I think the bandwidth part of the hack is the least interesting or important part of the hack. I am rarely, if ever, finding myself needing it if I am being honest. I always laugh hearing about the hobbyists chasing high bandwidth, 10 bit adcs, and fft for use with their Arduino projects. You just don't need it. 4 channels on the other hand, advanced trigger options and serial decoding, all very relevant for the hobbyist.

No amount of finesse can make up for inadequate bandwidth but it is often possible to get by with fewer channels especially if you make use of the external trigger.

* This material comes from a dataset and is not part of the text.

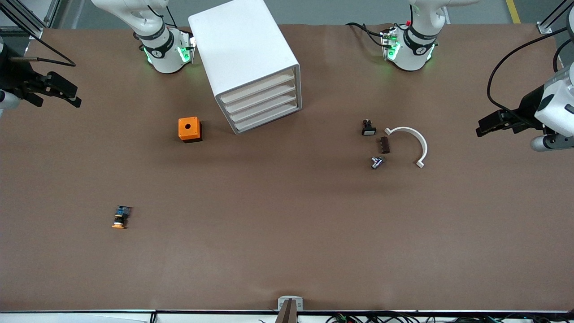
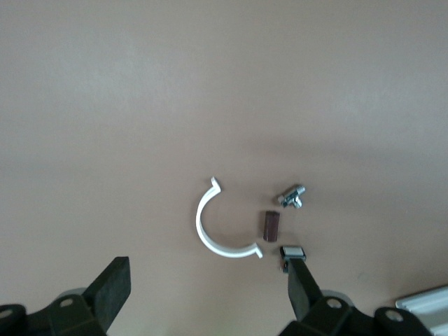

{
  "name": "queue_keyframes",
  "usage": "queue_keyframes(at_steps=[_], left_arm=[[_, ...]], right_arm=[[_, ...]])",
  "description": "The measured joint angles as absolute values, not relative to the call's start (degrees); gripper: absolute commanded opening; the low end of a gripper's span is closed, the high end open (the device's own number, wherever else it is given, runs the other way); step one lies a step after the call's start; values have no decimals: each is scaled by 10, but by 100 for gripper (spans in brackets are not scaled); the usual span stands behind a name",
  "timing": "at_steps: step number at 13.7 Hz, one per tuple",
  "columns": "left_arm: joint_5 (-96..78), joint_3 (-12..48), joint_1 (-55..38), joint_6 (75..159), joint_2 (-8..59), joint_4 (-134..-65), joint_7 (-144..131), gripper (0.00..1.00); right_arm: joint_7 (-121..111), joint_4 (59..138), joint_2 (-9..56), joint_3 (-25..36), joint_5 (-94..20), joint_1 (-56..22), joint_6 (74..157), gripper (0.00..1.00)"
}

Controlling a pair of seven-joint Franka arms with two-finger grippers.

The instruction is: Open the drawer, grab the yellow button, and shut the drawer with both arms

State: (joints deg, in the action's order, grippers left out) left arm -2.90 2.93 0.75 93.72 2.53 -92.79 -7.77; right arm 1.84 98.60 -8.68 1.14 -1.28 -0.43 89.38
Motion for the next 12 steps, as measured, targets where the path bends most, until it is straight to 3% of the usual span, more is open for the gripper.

Instead of thinking in terms of bandwidth, think in terms of transition time.  25 MHz TTL is about 3.5 nanoseconds which is 100 MHz for an oscilloscope.  100 MHz FAST and AS TTL is almost 1 nanosecond which is 350 MHz.  Common low voltage CMOS logic is closer to the later than the former and no matter what the clock speed is, the fast edge is what matters and a 100 MHz oscilloscope can completely miss problems like double clocking even with the "slow" logic associated with an Arduino.

I do the same thing rstofer does.  I have a 100 MHz DSO for general purpose use and inexpensive used analog oscilloscopes for high bandwidth when needed for signal integrity analysis.

Never, in all of my years, has this been an issue for me, and I am a professional engineer. I have a 100Mhz scope at work (a fancy one admittedly), and it shows every digital signal I am likely to ever need just fine. Don't confuse the timebase with the sampling rate.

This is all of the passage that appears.